Dr. C. Matthew McMahon says that Witsius' "Economy of the Covenants..." is the best work on covenant theology, and wrote a short overview of it, available here:
http://www.apuritansmind.com/covena...-between-god-and-man-by-dr-c-matthew-mcmahon/


----------



## KSon (Jul 26, 2016)

zsmcd said:


> Natertot said:
> 
> 
> > What's the difference between the classic and contemporary views? At what points do Nichols and Waldron not read the 1689 right? I am asking because you said they differed and were not doing justice to the 1689 without explaining why.
> ...



Once again, if you're seeking to learn how Reformed Baptists express CT in accordance with the 1689 LBCF, this site is the place to do that.
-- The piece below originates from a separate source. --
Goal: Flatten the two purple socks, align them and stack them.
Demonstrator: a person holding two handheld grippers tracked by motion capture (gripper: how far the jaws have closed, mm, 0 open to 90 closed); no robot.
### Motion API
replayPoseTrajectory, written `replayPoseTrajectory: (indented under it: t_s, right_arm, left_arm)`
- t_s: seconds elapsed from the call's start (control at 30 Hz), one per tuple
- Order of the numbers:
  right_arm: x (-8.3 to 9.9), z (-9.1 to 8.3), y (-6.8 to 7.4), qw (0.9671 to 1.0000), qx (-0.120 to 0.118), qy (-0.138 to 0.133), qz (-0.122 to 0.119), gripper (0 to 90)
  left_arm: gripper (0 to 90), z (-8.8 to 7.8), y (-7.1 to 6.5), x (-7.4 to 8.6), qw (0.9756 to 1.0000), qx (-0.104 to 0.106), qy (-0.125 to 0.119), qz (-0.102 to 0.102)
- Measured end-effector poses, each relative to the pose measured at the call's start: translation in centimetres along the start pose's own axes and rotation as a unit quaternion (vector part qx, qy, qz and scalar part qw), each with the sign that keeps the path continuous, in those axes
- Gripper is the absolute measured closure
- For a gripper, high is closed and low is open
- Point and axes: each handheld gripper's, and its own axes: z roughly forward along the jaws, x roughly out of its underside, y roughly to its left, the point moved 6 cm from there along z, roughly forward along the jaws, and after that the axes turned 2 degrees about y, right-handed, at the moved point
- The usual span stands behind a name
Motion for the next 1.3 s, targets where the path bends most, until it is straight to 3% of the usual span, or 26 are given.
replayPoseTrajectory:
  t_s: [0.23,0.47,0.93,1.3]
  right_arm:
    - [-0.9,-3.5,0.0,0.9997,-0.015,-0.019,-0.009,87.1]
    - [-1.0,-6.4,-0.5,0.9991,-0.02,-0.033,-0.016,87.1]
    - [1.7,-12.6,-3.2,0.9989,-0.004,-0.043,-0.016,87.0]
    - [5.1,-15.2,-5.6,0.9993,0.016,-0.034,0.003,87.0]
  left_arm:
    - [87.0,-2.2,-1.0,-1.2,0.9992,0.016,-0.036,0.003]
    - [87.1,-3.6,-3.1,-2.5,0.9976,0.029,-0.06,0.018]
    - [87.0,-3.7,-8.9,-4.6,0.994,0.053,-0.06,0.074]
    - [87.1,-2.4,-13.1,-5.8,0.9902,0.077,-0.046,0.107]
One of their great passions is to point out how some Reformed Baptist expressions are closer to the WCF/paedobaptist expressions, which, they would claim (rightly, I may add), is against the 1689 confessional expression.


----------



## reaganmarsh (Jul 27, 2016)

Hi Nate,

Sorry for a delayed reply -- this has been quite a busy week of ministry already (several of our congregants hospitalized and a funeral today, plus sermon prep and our biblical counseling training conference is this Fri-Sat! Pray for us!) 

To your question:

Waldron, on the whole, provides a very helpful exposition of the 1689's theology; but his treatment of the covenant of grace is _not _the classic 1689 view as espoused and intended by Coxe, _et al_. It is the modern view, which essentially reads Westminsterian covenant theology categories into baptistic categories. Nichols shares that same view, which is a modern interpretation, but is not the founding intent. If you'll reference Denault's book, read the Coxe & Owen volume I linked to, and check out the videos which a couple of folks have linked to above, you'll develop a good understanding of the differences. 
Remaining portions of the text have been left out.